‘If people come, they will get a sense of the joy in the dance’: Tanya Saxena on her first ‘proper’ post-COVID recital in Delhi

Tanya Saxena (pic: Soumik Banerjee, courtesy Facebook)

Stage performances have slowly resumed over the past month or so and suddenly, there is a welcome burst of invitations in our notifications. Familiar haunts like IHC and IIC in Delhi are abuzz again. One such dancer performing ‘properly’ on stage in Delhi for a live audience after two years is Tanya Saxena, the young and talented Bharatanatyam dancer. Tanya is a disciple of Gurus Saroja Vaidyanathan and Rama Vaidyanathan and is being mentored by Gurus Kamalini Dutt and A. Lakshmanaswamy. She is performing a ‘mini margam’ for the IIC Spring Festival of Dance and Music at the India International Centre on 6 April 2022 at 7 p.m.

The event is a double bill where Tanya performs after Kathak dancer Arti Shrivastava Gedam. Due to the restriction on time, Tanya is presenting a condensed margam, which she calls a ‘mini margam’, including a pushpanjali, a varnam, a ninda stuti and then a thillana. ‘The pieces I am performing are traditional but not often seen on the stage, especially in Delhi,’ Tanya explains. ‘These pieces are completely traditional and include a Tanjore quartet varnam translated into Tamil. The abhinaya piece is a ninda stuti by Sarangapani. You don’t see pieces by Sarangapani or Kshetrayya quite as often. They’re also quite challenging to do and it’s interesting for me because it’s like a challenge for myself – I try and push myself through the performance to see how much I’ve grown over the past two years and what I’m capable of as far as the traditional repertoire goes. That was my thinking behind the selection of the pieces. These are pieces I have learnt over the past two years from my mentor A. Lakshmanaswamy. I am continuing my menteeship under Guru Kamalini Dutt also, but the pandemic has made that a bit difficult over the past two years due to her health. Lakshman sir interested me a lot even before the pandemic and during the past two years, I have formally started classes with him. These are all things I’ve learnt over the pandemic. He has been generous in sharing the pieces he has and it has all been done completely over Zoom – he has not seen me in person in class yet!’

Tanya (pic: Anoop Arora)

Tanya feels that coming back to a ‘proper’ stage with an audience, not just for a video, is ‘wonderful’. With about four days to go for her big evening, she said, ‘I had rehearsals with the musicians today and we were all talking about how nice it was to meet in person and do this. There’s nothing that can replace the warmth and energy of meeting people and in a live concert. It’s only when you have people with you that a space comes alive. I’m very excited and happy. I think a little bit of that happy feeling might come into the dance as well!’

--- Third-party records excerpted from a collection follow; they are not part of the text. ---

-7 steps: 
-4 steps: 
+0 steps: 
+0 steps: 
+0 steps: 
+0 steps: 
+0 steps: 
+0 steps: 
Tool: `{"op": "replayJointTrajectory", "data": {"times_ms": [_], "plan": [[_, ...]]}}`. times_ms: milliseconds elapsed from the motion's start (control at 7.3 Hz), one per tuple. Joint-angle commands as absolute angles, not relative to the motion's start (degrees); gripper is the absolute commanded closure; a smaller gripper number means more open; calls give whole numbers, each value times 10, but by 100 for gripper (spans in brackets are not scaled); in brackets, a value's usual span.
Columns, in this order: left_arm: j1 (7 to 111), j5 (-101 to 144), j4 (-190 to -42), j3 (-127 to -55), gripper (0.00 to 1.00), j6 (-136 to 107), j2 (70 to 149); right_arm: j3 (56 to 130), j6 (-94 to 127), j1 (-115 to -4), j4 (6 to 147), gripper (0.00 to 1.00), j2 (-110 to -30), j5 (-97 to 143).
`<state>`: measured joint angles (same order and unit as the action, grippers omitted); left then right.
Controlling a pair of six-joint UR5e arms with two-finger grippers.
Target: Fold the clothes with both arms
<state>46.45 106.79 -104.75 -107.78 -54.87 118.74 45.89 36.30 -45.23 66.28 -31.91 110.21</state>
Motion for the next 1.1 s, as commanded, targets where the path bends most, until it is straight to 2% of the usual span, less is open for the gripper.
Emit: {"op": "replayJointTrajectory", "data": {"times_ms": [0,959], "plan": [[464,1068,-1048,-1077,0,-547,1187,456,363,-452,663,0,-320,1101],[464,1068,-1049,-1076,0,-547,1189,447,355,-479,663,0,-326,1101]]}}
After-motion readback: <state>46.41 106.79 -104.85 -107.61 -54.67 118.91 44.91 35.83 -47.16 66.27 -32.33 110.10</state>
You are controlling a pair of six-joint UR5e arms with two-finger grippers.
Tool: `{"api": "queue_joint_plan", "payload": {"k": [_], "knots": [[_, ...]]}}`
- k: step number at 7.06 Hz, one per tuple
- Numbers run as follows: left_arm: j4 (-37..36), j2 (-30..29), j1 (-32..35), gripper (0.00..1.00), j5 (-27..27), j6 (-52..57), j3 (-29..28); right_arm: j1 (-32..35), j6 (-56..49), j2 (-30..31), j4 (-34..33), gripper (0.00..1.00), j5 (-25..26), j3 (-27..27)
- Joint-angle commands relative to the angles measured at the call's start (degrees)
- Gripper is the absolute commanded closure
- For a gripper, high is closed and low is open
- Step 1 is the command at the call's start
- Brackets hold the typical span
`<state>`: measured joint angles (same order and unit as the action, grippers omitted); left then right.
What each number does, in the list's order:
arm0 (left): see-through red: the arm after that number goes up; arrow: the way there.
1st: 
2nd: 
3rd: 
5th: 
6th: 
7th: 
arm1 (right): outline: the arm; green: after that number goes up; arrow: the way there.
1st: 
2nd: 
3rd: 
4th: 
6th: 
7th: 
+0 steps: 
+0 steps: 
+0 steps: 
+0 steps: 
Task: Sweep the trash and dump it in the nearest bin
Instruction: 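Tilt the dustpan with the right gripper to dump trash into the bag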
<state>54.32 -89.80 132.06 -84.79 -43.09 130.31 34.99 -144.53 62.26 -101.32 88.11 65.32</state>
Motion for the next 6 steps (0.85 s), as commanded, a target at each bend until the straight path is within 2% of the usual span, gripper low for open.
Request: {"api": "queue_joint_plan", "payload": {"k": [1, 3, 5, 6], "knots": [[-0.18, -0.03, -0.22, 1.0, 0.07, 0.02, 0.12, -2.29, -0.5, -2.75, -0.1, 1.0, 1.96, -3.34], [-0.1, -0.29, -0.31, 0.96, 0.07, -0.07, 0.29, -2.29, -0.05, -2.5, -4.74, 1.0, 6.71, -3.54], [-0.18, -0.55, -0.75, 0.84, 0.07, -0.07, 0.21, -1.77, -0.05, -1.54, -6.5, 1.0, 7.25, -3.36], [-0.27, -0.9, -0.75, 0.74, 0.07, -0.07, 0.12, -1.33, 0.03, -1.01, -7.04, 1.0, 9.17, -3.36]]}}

However, like all performers watching viewers return hesitantly to venues after two years of fear and lockdowns, she is worried people might not turn up in the same numbers as before COVID. ‘That is my concern – that people might not come,’ Tanya says. ‘Proper programmes are just starting again and I have sent out invitations, but some people have already said we can’t make it. It’s quite an effort to go out now and people are not used to going out as much as earlier. It happened with me also earlier when concerts started – I’d gotten unused to the rigour of what it was to constantly travel. I’m nervous about that but hopeful. I’m happy with the programme I’m presenting and I genuinely believe it’s special sharing these traditional pieces, seeing how difficult they are for a dancer. It’s a worthy thing to present a programme that feels challenging as a celebration of the end of these two years. It was the same when Arushi (Mudgal, Odissi dancer) was presenting her concert a few days ago – we’ve been working on our art as much as we can and it is such a joy to be able to share it with people, but only if people are coming to partake in it. I’m happy with what we’ve put together and if people come, they will get a sense of the joy in the dance and the sharing of it.’